First, the rest of medicine recognizes symptoms, such as pain and cough, as protective defenses and carefully distinguishes them from the disorders that arouse them. In psychiatry, by contrast, extremes of emotions, such as anxiety and low mood, are categorized as disorders, irrespective of any situation that might be arousing them. This error is so basic and pervasive that it deserves a name: Viewing Symptoms As Diseases (VSAD). Reforming psychiatric diagnosis will require recognizing negative emotions as responses that can be useful in certain situations—at least for our genes.
Second, the rest of medicine recognizes many syndromes, such as congestive heart failure, which are defined not by specific causes but by failures of functional systems. Physicians know that heart failure can have a dozen different causes. If schizophrenia and autism result from similar system failures, searching for the specific cause is senseless.
Finally, the rest of medicine does not hesitate to diagnose some conditions, such as tinnitus and essential tremor, which have no identifiable specific cause or tissue pathology. Most result from dysregulated control systems. The same may be true for eating disorders and mood disorders.
The core problem for psychiatric diagnosis is the lack of a perspective on normal useful functions that physiology provides for the rest of medicine. Internal medicine doctors know the functions of the kidneys. They don’t confuse protective defenses such as cough and pain with diseases such as pneumonia and cancer. Psychiatrists lack a similar framework for the utility of stress, sleep, anxiety, and mood, so psychiatric diagnostic categories remain confusing and crude.
Carefully distinguishing symptoms from both syndromes and diseases is
crucial for making psychiatric diagnosis like diagnosis in the rest of medicine. Like fever and pain, anxiety and low mood are useful normal responses to some situations. It is time to give up the fantasy that each mental disorder has a specific cause. Instead, many mental disorders are, as in the rest of medicine, extremes of symptoms. Others are system failures that can have many different causes. This does not mean we should give up looking for specific brain abnormalities; they will be found, eventually, for some disorders, and the sooner the better. But the search will be sped by adopting a genuinely medical model.
CHAPTER 3
WHY ARE MINDS SO VULNERABLE?
If the immediate and direct purpose of our life is not suffering, then our existence is the most ill-adapted to its purpose in the world.
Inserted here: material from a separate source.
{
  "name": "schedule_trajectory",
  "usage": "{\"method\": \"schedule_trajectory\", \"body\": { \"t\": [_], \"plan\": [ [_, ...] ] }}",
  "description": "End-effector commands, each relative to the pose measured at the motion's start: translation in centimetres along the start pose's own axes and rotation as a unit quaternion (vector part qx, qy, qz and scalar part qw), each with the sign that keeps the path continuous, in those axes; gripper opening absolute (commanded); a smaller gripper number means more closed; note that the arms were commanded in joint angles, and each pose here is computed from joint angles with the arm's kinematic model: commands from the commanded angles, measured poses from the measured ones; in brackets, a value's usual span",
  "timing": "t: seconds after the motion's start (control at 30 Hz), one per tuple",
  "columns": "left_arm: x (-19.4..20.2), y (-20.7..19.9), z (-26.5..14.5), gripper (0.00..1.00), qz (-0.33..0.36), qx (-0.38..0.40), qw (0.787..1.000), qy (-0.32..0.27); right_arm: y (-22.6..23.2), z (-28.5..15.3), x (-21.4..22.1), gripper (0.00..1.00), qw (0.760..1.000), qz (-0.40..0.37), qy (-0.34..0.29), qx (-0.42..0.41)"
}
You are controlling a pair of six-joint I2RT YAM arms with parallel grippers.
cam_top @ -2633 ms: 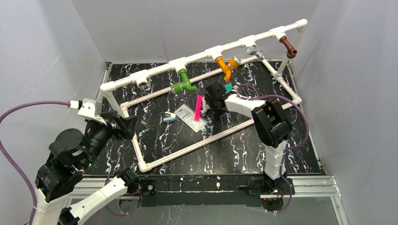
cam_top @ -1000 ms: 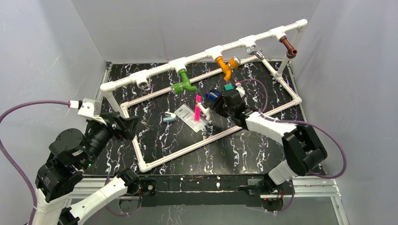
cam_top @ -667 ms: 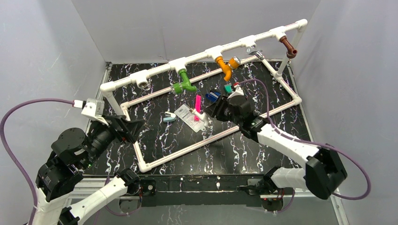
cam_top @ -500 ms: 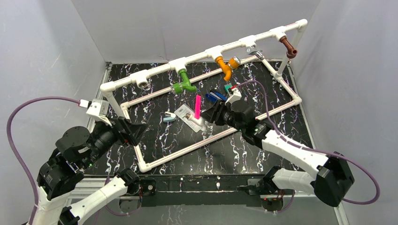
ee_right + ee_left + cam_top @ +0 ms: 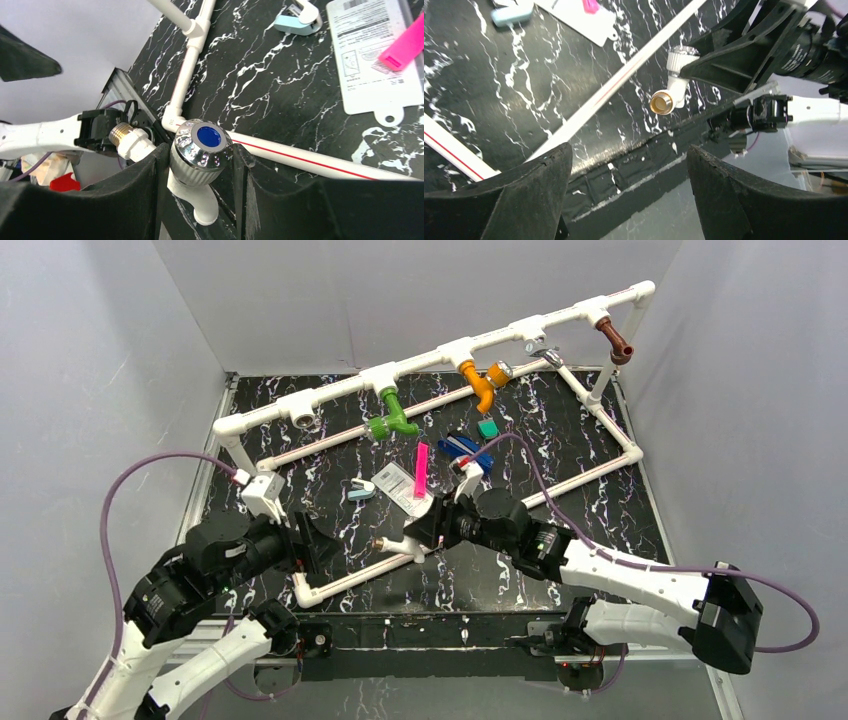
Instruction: Install the water faucets
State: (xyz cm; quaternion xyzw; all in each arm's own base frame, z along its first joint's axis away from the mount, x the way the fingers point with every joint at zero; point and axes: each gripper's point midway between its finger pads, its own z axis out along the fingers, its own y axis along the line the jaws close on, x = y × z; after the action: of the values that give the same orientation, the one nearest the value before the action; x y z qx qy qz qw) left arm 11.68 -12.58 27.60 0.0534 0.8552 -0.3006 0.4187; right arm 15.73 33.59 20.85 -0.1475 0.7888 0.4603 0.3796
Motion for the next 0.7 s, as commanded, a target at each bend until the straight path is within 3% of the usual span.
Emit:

—Arthur Schopenhauer, 18511
If the mind were a machine, we would praise its designer to the heavens for creating the most extraordinary device in the universe. It can recognize a thousand faces and instantly come up with names—except for that of the client you want to introduce to your boss at a party. It can learn Chinese, Finnish, or English by age three with no special effort, even tenses, genders, and verb conjugations. The cello virtuoso Yo-Yo Ma plays the thousands of notes in Edward Elgar’s Cello Concerto in E minor in order, fast, from memory. The science rap artist Baba Brinkman makes up hilarious songs on the fly on any topic. A high school student learns calculus. An elderly man recalls the exact rusty pail he and his mother used one sunny morning seventy years ago when they picked blueberries on a sandy hill. A young man rehearses a dozen strategies for getting the beautiful one to go with him to the prom. A young woman, anticipating his invitation and hoping for a better offer, tries to figure out how to postpone giving an answer. What incredible information processing!